Assolutamente. Ho iniziato a condividere la mia esperienza con il vaginismo attraverso un blog. È stato allora che mi sono resa conto dell’impatto positivo che le mie storie potevano avere. Da 3 anni a questa parte, ogni settimana ricevo messaggi di persone che mi fanno domande, che provano dolore durante la penetrazione, che si sentono incomprese e mal supportate. Ho quindi deciso di riorientarmi in modo che le conoscenze che posso offrire loro vadano oltre la mia esperienza personale.
Quale consiglio daresti a una persona che pensa di soffrire di un problema sessuale come il vaginismo?
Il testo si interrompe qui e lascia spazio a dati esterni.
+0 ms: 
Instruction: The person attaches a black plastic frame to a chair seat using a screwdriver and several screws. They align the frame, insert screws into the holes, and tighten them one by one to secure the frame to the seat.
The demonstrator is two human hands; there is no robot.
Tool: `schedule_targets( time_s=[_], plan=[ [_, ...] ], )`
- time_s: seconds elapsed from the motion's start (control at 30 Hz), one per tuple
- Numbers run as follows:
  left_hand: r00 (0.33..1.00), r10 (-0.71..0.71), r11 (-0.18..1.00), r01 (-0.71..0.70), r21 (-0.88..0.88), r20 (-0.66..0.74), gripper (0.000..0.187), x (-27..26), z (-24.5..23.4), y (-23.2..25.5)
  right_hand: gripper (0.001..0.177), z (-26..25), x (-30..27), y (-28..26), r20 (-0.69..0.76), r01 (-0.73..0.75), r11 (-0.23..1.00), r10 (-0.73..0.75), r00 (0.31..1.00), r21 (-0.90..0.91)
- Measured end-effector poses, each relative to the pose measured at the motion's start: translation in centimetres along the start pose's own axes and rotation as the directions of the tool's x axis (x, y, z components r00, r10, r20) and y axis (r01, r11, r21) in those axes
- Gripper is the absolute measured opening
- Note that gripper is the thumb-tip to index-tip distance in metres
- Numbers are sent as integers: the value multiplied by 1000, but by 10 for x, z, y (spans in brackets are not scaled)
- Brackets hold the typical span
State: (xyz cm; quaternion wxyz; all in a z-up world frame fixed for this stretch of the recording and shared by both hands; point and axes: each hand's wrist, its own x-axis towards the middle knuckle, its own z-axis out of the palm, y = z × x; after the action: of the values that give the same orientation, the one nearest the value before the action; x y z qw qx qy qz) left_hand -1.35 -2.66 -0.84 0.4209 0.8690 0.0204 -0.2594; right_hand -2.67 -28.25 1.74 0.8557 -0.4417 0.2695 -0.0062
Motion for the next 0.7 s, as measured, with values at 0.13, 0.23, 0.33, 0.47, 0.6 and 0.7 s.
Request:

Il miglior consiglio che posso dare è di non provare rancore per il proprio corpo e di non forzarsi. Sono queste le due tendenze che danneggiano notevolmente il benessere delle persone interessate. Il vaginismo è un meccanismo di difesa, e forzarsi lo rafforza. Al contrario, bisogna cercare di capire perché il nostro corpo si sente in pericolo.

Questo è tutto per questo articolo. Speriamo che ti abbia aiutato a capire come trattare il vaginismo e come affrontarlo in modo più sereno. Non sei la sola a trovarti in questa situazione e le soluzioni esistono, come ha dimostrato il caso di Maëlle.